Task statement: Write the listing below out again exactly, dropping the images.

Data in this exercise:
-*-
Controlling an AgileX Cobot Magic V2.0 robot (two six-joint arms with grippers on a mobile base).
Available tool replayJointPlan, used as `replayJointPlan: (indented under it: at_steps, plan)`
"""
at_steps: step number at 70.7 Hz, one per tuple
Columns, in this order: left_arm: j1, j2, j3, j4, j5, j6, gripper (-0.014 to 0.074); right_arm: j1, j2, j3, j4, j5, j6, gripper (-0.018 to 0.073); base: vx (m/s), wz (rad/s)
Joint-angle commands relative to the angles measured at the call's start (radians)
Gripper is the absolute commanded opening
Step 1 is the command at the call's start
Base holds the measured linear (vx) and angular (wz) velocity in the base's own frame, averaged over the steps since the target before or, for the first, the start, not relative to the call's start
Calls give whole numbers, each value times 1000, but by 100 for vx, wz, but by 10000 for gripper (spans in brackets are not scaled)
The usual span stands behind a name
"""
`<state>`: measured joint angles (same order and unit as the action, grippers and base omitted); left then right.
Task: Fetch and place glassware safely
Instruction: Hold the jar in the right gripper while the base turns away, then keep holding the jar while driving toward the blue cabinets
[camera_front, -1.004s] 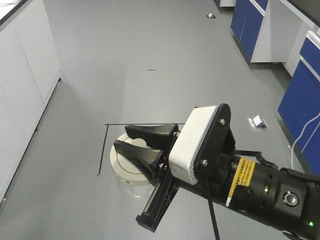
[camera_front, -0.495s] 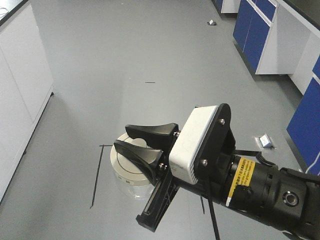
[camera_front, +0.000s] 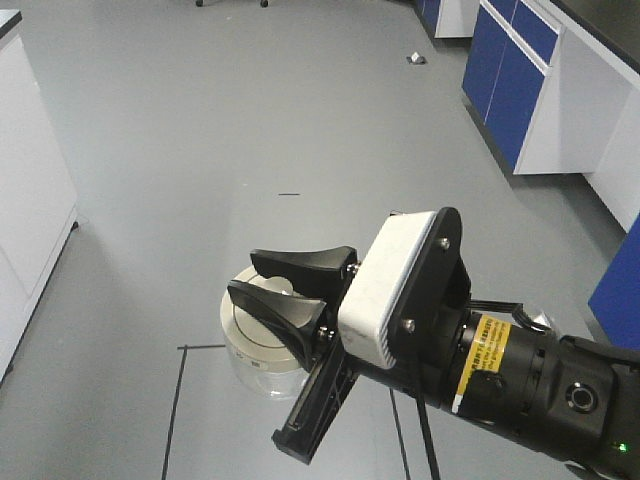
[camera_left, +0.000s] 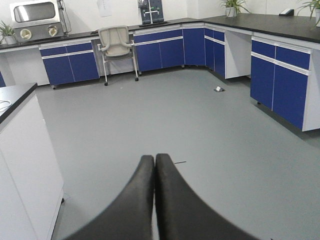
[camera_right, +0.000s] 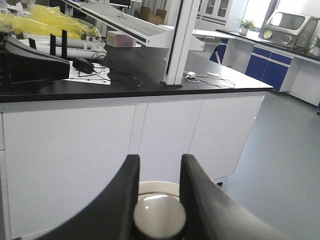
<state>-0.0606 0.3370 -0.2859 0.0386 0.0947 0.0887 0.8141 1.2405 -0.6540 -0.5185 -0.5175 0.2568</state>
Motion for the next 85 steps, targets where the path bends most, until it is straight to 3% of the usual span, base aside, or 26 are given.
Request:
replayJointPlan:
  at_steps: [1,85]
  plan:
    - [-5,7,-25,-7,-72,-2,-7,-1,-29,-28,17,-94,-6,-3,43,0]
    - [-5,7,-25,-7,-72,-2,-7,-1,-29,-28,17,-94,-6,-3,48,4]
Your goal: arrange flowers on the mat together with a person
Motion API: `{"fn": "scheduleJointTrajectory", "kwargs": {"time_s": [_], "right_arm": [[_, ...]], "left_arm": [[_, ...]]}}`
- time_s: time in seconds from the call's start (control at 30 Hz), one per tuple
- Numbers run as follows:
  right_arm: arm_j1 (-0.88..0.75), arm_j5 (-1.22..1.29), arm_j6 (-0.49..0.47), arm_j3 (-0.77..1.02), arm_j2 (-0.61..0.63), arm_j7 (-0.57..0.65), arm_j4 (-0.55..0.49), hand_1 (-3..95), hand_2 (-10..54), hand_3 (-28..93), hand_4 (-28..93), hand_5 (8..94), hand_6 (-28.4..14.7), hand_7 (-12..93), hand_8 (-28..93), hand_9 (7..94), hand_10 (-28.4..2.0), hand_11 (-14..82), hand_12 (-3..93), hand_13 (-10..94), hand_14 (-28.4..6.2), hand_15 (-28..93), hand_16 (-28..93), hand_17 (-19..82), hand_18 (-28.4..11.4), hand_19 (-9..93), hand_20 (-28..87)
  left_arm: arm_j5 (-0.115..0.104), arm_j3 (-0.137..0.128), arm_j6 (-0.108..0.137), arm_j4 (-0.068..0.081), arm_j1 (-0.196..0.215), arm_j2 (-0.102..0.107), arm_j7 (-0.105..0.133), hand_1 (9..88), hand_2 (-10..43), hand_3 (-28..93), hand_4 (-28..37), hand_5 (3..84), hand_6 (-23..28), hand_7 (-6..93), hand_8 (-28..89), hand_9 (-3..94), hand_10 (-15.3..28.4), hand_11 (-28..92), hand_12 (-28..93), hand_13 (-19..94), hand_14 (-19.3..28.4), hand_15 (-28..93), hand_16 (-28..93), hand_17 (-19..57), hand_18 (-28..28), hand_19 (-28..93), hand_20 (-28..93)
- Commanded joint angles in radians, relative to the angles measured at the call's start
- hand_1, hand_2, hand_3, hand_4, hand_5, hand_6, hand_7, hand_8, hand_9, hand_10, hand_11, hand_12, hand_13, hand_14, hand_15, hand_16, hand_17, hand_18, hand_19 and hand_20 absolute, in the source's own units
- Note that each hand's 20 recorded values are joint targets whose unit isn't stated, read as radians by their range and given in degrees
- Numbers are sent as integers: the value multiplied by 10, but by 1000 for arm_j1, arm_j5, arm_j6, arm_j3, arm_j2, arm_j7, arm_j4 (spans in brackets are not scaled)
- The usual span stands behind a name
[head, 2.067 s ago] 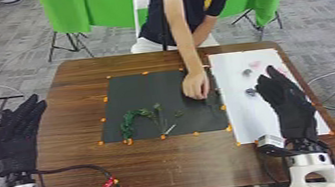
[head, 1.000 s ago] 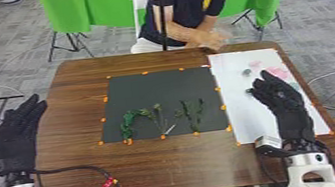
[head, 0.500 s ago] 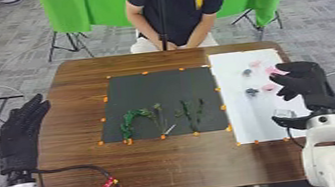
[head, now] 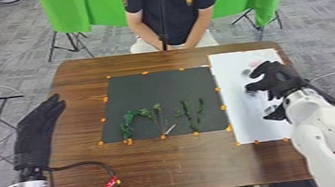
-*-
Your response:
Controlling an AgileX Cobot Magic V2.0 robot (two six-joint arms with grippers on a mobile base).
Available tool replayJointPlan, used as `replayJointPlan: (indented under it: at_steps, plan)`
"""
at_steps: step number at 70.7 Hz, one per tuple
Columns, in this order: left_arm: j1, j2, j3, j4, j5, j6, gripper (-0.014 to 0.074); right_arm: j1, j2, j3, j4, j5, j6, gripper (-0.018 to 0.073); base: vx (m/s), wz (rad/s)
Joint-angle commands relative to the angles measured at the call's start (radians)
Gripper is the absolute commanded opening
Step 1 is the command at the call's start
Base holds the measured linear (vx) and angular (wz) velocity in the base's own frame, averaged over the steps since the target before or, for the first, the start, not relative to the call's start
Calls give whole numbers, each value times 1000, but by 100 for vx, wz, but by 10000 for gripper (spans in brackets are not scaled)
The usual span stands behind a name
"""
`<state>`: measured joint angles (same order and unit as the action, grippers and base omitted); left then right.
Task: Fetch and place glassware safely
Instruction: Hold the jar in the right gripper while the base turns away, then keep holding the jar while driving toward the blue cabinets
[camera_front, -1.004s] 
[camera_front, -0.495s] 
[camera_front, +0.000s] 
[camera_left, +0.000s] 
[camera_right, +0.000s] 
<state>-0.0606 0.3370 -0.2859 0.0386 0.0947 0.0887 0.8141 1.2405 -0.6540 -0.5185 -0.5175 0.2568</state>
Motion for the next 85 steps, targets where the path bends most, until it is straight to 3% of the usual span, base aside, or 26 are given.
Request:
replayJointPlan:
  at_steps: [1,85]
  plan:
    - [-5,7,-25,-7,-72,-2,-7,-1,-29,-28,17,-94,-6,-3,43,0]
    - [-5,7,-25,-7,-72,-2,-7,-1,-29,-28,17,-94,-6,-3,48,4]
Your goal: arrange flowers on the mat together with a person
Motion API: `{"fn": "scheduleJointTrajectory", "kwargs": {"time_s": [_], "right_arm": [[_, ...]], "left_arm": [[_, ...]]}}`
- time_s: time in seconds from the call's start (control at 30 Hz), one per tuple
- Numbers run as follows:
  right_arm: arm_j1 (-0.88..0.75), arm_j5 (-1.22..1.29), arm_j6 (-0.49..0.47), arm_j3 (-0.77..1.02), arm_j2 (-0.61..0.63), arm_j7 (-0.57..0.65), arm_j4 (-0.55..0.49), hand_1 (-3..95), hand_2 (-10..54), hand_3 (-28..93), hand_4 (-28..93), hand_5 (8..94), hand_6 (-28.4..14.7), hand_7 (-12..93), hand_8 (-28..93), hand_9 (7..94), hand_10 (-28.4..2.0), hand_11 (-14..82), hand_12 (-3..93), hand_13 (-10..94), hand_14 (-28.4..6.2), hand_15 (-28..93), hand_16 (-28..93), hand_17 (-19..82), hand_18 (-28.4..11.4), hand_19 (-9..93), hand_20 (-28..87)
  left_arm: arm_j5 (-0.115..0.104), arm_j3 (-0.137..0.128), arm_j6 (-0.108..0.137), arm_j4 (-0.068..0.081), arm_j1 (-0.196..0.215), arm_j2 (-0.102..0.107), arm_j7 (-0.105..0.133), hand_1 (9..88), hand_2 (-10..43), hand_3 (-28..93), hand_4 (-28..37), hand_5 (3..84), hand_6 (-23..28), hand_7 (-6..93), hand_8 (-28..89), hand_9 (-3..94), hand_10 (-15.3..28.4), hand_11 (-28..92), hand_12 (-28..93), hand_13 (-19..94), hand_14 (-19.3..28.4), hand_15 (-28..93), hand_16 (-28..93), hand_17 (-19..57), hand_18 (-28..28), hand_19 (-28..93), hand_20 (-28..93)
- Commanded joint angles in radians, relative to the angles measured at the call's start
- hand_1, hand_2, hand_3, hand_4, hand_5, hand_6, hand_7, hand_8, hand_9, hand_10, hand_11, hand_12, hand_13, hand_14, hand_15, hand_16, hand_17, hand_18, hand_19 and hand_20 absolute, in the source's own units
- Note that each hand's 20 recorded values are joint targets whose unit isn't stated, read as radians by their range and given in degrees
- Numbers are sent as integers: the value multiplied by 10, but by 1000 for arm_j1, arm_j5, arm_j6, arm_j3, arm_j2, arm_j7, arm_j4 (spans in brackets are not scaled)
- The usual span stands behind a name
[head, 2.067 s ago] 
[head, 1.000 s ago] 
[head, 0.500 s ago] 
[head, now] 

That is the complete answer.